WORK TASK
Would you copy all lines in the data that contain the word "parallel"?
-------------------------
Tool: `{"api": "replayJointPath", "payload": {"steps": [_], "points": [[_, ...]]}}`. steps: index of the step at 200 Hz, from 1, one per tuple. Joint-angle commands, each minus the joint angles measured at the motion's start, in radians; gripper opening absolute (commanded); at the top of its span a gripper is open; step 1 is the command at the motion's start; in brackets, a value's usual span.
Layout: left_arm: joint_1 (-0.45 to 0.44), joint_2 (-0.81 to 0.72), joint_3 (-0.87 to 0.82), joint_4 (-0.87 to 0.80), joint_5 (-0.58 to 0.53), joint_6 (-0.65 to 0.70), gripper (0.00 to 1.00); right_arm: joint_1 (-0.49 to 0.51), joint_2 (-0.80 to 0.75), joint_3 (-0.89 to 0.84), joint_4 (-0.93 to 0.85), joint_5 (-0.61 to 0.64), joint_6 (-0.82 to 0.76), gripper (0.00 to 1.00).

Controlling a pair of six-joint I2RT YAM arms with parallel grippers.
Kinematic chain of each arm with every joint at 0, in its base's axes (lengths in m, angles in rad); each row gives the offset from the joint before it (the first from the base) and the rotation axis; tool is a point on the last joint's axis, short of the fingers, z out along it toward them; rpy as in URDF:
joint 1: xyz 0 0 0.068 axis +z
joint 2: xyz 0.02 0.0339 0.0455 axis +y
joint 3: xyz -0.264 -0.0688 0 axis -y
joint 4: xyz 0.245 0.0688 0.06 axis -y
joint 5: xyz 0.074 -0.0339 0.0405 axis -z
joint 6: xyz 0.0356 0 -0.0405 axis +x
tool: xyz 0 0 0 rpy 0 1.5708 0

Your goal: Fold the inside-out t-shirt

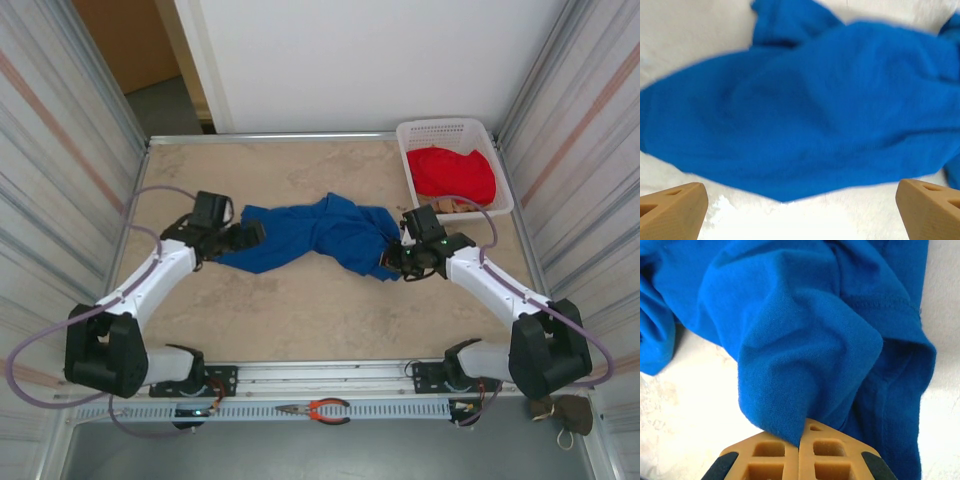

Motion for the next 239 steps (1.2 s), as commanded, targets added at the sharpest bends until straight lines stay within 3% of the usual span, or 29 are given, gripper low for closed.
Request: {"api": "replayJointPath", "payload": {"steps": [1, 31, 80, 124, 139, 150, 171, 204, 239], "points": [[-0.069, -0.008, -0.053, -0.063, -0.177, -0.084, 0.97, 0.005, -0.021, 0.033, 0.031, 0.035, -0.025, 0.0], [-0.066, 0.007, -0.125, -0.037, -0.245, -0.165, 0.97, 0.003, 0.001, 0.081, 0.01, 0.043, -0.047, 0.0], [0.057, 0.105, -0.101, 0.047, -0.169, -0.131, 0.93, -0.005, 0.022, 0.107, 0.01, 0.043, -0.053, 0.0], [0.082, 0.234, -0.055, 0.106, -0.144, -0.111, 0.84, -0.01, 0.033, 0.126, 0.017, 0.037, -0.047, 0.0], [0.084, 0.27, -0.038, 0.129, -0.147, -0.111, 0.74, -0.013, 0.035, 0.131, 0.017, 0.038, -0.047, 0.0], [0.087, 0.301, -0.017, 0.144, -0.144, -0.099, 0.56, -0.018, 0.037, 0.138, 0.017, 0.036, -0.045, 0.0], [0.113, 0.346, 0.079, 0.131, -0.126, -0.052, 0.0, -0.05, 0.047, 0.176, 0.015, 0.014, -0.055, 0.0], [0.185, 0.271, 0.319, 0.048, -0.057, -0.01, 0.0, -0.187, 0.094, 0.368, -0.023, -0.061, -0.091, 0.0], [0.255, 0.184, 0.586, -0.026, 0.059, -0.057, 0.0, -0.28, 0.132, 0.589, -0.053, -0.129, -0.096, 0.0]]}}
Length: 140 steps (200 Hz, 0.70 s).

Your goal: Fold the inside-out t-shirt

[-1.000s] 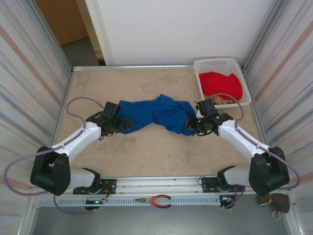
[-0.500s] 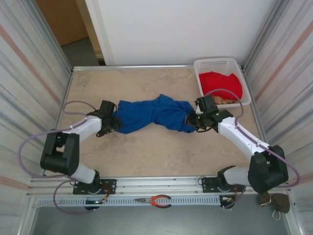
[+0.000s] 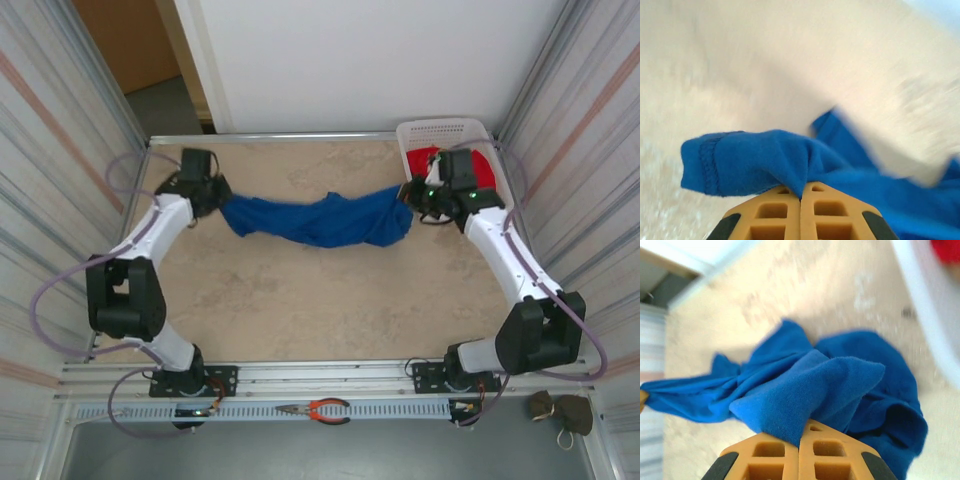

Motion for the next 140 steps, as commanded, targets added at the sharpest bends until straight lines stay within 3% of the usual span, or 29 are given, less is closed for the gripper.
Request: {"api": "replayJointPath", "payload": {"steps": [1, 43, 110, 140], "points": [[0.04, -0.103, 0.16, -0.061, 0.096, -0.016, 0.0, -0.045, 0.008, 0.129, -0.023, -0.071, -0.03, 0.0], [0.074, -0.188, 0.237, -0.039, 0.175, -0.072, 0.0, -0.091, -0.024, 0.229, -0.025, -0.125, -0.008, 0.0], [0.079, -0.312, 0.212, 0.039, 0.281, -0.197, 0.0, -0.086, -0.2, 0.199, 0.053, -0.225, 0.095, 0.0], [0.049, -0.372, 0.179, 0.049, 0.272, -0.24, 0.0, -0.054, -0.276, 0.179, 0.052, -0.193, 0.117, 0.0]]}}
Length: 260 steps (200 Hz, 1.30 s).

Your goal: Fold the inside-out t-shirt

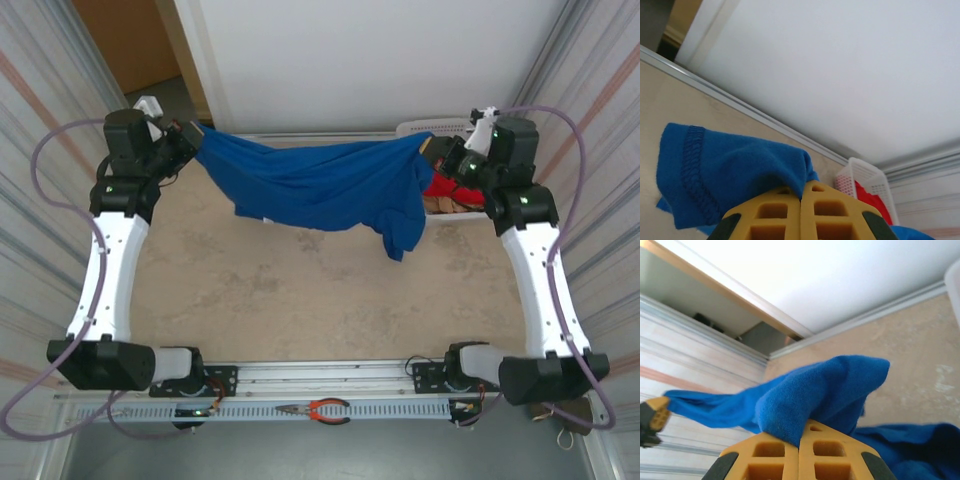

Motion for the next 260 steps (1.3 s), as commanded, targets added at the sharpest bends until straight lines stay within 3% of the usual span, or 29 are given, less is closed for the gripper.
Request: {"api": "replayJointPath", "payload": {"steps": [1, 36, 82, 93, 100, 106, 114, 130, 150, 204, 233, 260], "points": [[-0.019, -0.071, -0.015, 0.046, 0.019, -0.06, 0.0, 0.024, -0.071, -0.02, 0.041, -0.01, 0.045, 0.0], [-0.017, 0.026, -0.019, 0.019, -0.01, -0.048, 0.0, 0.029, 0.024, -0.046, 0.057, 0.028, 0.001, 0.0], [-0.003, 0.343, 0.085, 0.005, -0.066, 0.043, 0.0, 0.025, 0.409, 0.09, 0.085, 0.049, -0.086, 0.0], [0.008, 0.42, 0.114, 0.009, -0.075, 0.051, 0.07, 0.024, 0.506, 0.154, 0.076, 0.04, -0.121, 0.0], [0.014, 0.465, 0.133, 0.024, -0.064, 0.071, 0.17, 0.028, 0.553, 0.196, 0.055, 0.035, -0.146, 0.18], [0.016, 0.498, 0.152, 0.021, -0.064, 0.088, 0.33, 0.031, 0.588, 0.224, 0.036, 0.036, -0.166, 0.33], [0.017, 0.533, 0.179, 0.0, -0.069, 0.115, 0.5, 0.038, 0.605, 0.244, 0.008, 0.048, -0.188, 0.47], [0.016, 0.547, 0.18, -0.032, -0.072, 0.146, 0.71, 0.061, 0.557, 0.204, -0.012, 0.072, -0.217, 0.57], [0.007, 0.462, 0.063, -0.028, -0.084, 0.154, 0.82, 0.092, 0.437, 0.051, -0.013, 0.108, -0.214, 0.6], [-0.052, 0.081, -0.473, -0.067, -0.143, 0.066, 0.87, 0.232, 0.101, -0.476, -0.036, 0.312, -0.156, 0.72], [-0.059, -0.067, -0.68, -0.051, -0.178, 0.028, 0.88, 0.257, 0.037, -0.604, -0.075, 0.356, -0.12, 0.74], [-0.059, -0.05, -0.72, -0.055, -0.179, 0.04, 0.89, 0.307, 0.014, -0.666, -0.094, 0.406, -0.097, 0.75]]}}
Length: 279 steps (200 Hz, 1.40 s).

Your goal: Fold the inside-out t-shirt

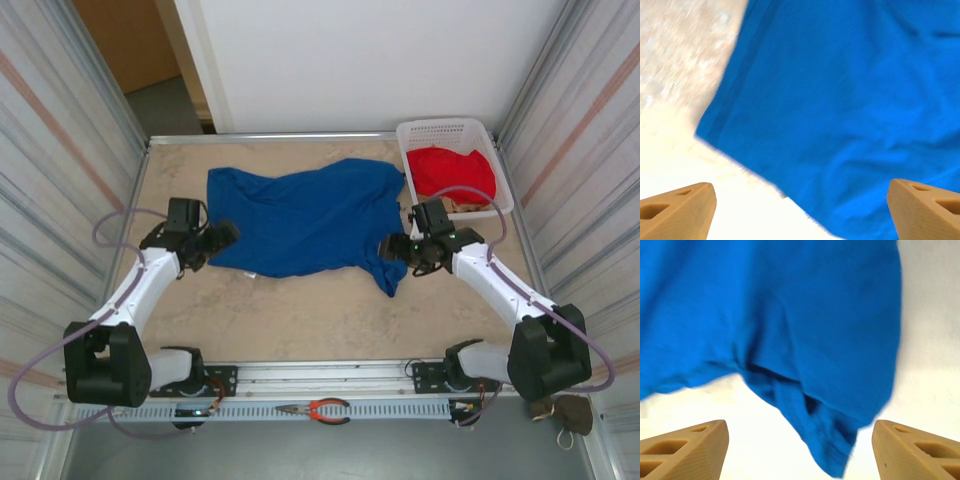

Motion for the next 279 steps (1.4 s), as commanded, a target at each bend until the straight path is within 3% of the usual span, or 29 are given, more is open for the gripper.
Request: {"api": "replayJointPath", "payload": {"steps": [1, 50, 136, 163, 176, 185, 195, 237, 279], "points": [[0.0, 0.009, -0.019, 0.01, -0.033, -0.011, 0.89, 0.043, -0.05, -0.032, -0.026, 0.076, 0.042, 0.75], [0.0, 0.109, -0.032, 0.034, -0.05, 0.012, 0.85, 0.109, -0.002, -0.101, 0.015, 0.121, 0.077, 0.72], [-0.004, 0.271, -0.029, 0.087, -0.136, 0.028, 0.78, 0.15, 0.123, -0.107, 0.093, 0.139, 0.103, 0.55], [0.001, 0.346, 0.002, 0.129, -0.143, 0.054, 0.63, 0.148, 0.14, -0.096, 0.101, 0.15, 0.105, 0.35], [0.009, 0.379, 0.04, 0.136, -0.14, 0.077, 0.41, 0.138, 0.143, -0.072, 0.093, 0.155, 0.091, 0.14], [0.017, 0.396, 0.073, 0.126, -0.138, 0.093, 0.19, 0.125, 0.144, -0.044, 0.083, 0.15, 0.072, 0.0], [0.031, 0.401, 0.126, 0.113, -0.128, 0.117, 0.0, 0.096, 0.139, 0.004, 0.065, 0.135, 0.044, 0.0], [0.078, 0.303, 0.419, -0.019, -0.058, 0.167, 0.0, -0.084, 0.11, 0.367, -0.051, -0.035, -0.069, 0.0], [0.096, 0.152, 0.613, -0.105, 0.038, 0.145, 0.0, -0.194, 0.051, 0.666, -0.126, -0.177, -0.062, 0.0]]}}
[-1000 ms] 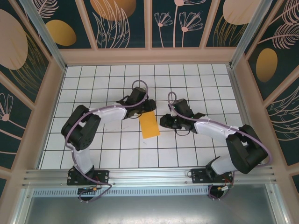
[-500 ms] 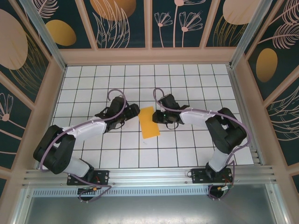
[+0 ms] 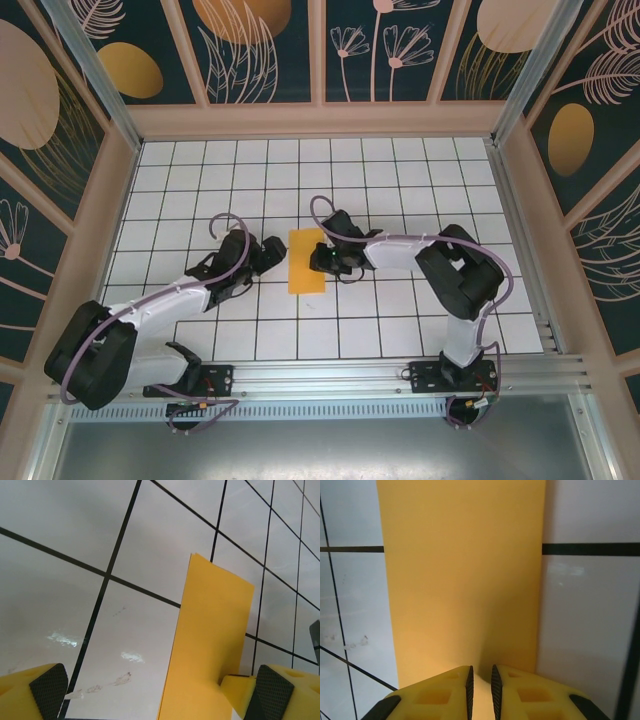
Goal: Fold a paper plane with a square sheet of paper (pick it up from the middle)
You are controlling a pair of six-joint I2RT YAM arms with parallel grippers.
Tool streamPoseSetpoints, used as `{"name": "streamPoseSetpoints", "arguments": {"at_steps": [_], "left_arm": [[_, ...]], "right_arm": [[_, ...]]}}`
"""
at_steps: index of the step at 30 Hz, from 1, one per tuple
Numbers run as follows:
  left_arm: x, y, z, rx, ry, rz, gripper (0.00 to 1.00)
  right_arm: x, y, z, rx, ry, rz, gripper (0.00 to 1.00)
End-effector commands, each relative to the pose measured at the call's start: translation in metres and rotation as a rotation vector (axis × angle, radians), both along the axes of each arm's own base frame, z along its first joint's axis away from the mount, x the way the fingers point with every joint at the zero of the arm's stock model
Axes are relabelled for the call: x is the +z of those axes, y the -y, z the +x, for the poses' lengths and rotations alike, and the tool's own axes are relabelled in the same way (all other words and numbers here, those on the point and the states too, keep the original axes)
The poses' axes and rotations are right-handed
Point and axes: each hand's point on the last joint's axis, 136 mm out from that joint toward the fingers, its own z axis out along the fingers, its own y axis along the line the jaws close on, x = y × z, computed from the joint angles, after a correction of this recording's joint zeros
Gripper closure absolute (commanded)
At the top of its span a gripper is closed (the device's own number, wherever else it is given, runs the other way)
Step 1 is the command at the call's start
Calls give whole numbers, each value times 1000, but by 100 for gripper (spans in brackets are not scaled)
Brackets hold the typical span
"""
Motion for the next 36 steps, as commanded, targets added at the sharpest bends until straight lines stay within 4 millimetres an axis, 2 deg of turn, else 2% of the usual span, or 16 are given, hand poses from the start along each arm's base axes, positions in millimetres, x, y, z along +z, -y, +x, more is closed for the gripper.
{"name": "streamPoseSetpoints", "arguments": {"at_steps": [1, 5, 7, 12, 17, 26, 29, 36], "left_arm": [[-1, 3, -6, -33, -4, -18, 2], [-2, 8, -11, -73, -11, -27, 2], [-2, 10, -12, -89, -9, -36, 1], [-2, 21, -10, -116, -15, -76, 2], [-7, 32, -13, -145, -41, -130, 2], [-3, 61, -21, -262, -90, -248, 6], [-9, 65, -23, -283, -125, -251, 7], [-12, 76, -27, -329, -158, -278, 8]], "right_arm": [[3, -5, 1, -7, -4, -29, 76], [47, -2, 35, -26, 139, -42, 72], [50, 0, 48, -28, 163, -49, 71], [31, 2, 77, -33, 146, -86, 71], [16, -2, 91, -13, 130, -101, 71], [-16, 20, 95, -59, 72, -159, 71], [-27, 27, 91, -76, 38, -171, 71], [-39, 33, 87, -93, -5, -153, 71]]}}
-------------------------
EXERCISE ANSWER
Controlling a pair of six-joint I2RT YAM arms with parallel grippers.
You are controlling a pair of six-joint I2RT YAM arms with parallel grippers.

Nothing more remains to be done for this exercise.